YOUR TASK:
Print the records below verbatim.

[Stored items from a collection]
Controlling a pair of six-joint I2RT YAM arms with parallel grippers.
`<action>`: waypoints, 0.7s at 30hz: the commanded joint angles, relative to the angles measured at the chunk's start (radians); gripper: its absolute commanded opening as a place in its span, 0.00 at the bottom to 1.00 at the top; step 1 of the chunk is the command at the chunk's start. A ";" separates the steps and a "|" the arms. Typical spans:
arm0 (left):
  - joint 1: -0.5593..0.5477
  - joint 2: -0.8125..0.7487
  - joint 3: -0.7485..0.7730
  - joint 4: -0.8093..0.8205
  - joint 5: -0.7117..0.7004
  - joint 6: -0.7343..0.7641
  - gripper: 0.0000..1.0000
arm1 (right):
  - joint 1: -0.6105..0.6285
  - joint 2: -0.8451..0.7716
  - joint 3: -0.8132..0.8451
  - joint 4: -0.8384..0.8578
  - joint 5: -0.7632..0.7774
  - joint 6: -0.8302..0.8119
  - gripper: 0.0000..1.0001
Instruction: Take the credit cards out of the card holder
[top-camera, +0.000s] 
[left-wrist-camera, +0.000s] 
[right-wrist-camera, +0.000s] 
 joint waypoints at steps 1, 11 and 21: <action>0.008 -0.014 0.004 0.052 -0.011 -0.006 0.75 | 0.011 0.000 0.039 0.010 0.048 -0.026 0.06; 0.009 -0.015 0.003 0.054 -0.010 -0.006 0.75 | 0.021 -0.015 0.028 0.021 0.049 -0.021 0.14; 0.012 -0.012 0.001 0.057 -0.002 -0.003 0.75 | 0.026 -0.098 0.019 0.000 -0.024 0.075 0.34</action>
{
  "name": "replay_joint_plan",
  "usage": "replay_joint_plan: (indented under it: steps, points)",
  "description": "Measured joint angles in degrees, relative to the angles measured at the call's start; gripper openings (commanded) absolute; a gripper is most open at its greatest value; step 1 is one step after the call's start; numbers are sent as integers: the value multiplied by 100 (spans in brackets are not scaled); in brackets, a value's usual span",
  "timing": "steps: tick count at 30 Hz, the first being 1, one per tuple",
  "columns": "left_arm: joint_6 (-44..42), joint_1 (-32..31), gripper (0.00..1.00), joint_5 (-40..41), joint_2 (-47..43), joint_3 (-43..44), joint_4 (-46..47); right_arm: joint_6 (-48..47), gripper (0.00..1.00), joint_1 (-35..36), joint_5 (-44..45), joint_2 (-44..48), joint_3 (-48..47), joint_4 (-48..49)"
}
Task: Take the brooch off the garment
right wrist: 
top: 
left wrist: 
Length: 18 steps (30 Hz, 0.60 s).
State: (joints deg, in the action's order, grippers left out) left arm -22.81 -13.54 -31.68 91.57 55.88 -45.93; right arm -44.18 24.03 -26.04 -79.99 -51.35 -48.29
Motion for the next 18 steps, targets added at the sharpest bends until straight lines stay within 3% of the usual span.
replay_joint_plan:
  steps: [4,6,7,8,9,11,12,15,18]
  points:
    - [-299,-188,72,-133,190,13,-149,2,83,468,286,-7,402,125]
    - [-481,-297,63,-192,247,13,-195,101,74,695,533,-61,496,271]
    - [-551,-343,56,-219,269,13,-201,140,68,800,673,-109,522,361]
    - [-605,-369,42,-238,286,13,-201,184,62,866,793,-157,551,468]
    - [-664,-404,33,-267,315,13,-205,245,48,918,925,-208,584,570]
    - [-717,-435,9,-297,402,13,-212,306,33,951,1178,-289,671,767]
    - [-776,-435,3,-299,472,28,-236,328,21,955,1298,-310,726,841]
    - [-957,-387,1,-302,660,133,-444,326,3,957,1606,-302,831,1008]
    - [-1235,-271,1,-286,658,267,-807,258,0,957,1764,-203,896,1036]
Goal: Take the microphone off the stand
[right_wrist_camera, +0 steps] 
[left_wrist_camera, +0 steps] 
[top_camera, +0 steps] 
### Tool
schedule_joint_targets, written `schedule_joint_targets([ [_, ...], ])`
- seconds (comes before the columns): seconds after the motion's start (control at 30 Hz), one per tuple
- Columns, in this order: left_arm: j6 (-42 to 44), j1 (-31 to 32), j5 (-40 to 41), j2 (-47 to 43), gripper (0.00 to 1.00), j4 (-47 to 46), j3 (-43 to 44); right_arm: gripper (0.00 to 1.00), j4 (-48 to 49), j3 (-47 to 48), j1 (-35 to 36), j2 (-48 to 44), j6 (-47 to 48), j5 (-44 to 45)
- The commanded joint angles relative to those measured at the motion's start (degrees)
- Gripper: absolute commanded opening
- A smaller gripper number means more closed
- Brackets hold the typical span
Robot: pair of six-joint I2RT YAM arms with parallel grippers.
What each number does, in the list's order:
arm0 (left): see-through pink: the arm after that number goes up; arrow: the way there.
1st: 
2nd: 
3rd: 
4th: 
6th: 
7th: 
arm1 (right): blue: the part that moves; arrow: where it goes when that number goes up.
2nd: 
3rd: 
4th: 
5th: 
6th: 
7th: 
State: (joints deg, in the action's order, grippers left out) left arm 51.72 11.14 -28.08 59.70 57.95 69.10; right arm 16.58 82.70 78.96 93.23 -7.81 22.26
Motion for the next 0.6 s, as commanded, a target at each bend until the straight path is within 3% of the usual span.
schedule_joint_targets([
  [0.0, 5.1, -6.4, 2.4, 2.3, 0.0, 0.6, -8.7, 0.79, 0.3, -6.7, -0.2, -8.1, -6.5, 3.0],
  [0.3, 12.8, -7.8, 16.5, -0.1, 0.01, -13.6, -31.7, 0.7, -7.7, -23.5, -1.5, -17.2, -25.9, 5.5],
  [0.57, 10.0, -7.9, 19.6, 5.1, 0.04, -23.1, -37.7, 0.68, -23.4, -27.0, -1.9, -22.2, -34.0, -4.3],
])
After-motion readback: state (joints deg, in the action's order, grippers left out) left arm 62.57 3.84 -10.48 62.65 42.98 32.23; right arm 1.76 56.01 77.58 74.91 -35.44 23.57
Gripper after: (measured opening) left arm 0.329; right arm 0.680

EXERCISE RESPONSE:
Controlling a pair of six-joint I2RT YAM arms with parallel grippers.
`<action>`: waypoints, 0.7s at 30hz: the commanded joint angles, relative to the angles measured at the chunk's start (radians); gripper: its absolute commanded opening as a place in its span, 0.00 at the bottom to 1.00 at the top; step 1 of the chunk is the command at the chunk's start. A ";" separates the steps and a "|" the arms. Typical spans:
arm0 (left):
  - joint 1: -0.5593..0.5477
  - joint 2: -0.8125..0.7487
  - joint 3: -0.7485..0.7730
  - joint 4: -0.8093..0.8205
  - joint 5: -0.7117..0.7004
  - joint 6: -0.7343..0.7641
  - gripper: 0.0000..1.0000
arm1 (right):
  - joint 1: -0.6105..0.6285
  - joint 2: -0.8451..0.7716
  - joint 3: -0.8132..0.8451
  - joint 4: -0.8384..0.8578
  - joint 5: -0.7632..0.7774
  - joint 6: -0.8302..0.8119
  - gripper: 0.0000..1.0001
Instruction: Take the credit cards out of the card holder
[top-camera, +0.000s] 
[left-wrist-camera, +0.000s] 
[right-wrist-camera, +0.000s] 
 joint waypoints at steps 1, 11 and 21: <action>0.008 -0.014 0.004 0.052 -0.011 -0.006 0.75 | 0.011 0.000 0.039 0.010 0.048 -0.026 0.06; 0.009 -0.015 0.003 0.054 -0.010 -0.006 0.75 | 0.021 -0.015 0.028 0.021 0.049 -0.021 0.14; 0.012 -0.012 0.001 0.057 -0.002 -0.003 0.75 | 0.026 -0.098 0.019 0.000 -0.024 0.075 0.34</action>
{
  "name": "replay_joint_plan",
  "usage": "replay_joint_plan: (indented under it: steps, points)",
  "description": "Measured joint angles in degrees, relative to the angles measured at the call's start; gripper openings (commanded) absolute; a gripper is most open at its greatest value; step 1 is one step after the call's start; numbers are sent as integers: the value multiplied by 100 (spans in brackets are not scaled); in brackets, a value's usual span",
  "timing": "steps: tick count at 30 Hz, the first being 1, one per tuple",
  "columns": "left_arm: joint_6 (-44..42), joint_1 (-32..31), gripper (0.00..1.00), joint_5 (-40..41), joint_2 (-47..43), joint_3 (-43..44), joint_4 (-46..47); right_arm: joint_6 (-48..47), gripper (0.00..1.00), joint_1 (-35..36), joint_5 (-44..45), joint_2 (-44..48), joint_3 (-48..47), joint_4 (-48..49)"
}
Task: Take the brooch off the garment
right wrist: 
top: 
left wrist: 
Length: 18 steps (30 Hz, 0.60 s).
State: (joints deg, in the action's order, grippers left out) left arm -22.81 -13.54 -31.68 91.57 55.88 -45.93; right arm -44.18 24.03 -26.04 -79.99 -51.35 -48.29
Motion for the next 18 steps, targets added at the sharpest bends until straight lines stay within 3% of the usual span.
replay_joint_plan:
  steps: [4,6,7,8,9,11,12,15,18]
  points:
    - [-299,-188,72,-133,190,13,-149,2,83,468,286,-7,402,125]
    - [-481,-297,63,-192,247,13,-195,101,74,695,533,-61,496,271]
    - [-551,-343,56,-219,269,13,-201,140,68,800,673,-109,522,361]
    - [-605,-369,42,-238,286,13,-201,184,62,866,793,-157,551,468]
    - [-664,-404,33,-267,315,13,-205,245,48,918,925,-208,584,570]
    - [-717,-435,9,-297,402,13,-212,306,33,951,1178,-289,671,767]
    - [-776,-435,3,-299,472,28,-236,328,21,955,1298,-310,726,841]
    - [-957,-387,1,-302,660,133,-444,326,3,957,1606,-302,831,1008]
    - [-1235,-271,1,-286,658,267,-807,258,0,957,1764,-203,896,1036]
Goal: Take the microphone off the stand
[right_wrist_camera, +0 steps] 
[left_wrist_camera, +0 steps] 
[top_camera, +0 steps] 
### Tool
schedule_joint_targets, written `schedule_joint_targets([ [_, ...], ])`
- seconds (comes before the columns): seconds after the motion's start (control at 30 Hz), one per tuple
- Columns, in this order: left_arm: j6 (-42 to 44), j1 (-31 to 32), j5 (-40 to 41), j2 (-47 to 43), gripper (0.00 to 1.00), j4 (-47 to 46), j3 (-43 to 44); right_arm: gripper (0.00 to 1.00), j4 (-48 to 49), j3 (-47 to 48), j1 (-35 to 36), j2 (-48 to 44), j6 (-47 to 48), j5 (-44 to 45)
- The commanded joint angles relative to those measured at the motion's start (degrees)
- Gripper: absolute commanded opening
- A smaller gripper number means more closed
- Brackets hold the typical span
Robot: pair of six-joint I2RT YAM arms with parallel grippers.
What each number does, in the list's order:
arm0 (left): see-through pink: the arm after that number goes up; arrow: the way there.
1st: 
2nd: 
3rd: 
4th: 
6th: 
7th: 
arm1 (right): blue: the part that moves; arrow: where it goes when that number goes up.
2nd: 
3rd: 
4th: 
5th: 
6th: 
7th: 
State: (joints deg, in the action's order, grippers left out) left arm 51.72 11.14 -28.08 59.70 57.95 69.10; right arm 16.58 82.70 78.96 93.23 -7.81 22.26
Motion for the next 0.6 s, as commanded, a target at each bend until the straight path is within 3% of the usual span.
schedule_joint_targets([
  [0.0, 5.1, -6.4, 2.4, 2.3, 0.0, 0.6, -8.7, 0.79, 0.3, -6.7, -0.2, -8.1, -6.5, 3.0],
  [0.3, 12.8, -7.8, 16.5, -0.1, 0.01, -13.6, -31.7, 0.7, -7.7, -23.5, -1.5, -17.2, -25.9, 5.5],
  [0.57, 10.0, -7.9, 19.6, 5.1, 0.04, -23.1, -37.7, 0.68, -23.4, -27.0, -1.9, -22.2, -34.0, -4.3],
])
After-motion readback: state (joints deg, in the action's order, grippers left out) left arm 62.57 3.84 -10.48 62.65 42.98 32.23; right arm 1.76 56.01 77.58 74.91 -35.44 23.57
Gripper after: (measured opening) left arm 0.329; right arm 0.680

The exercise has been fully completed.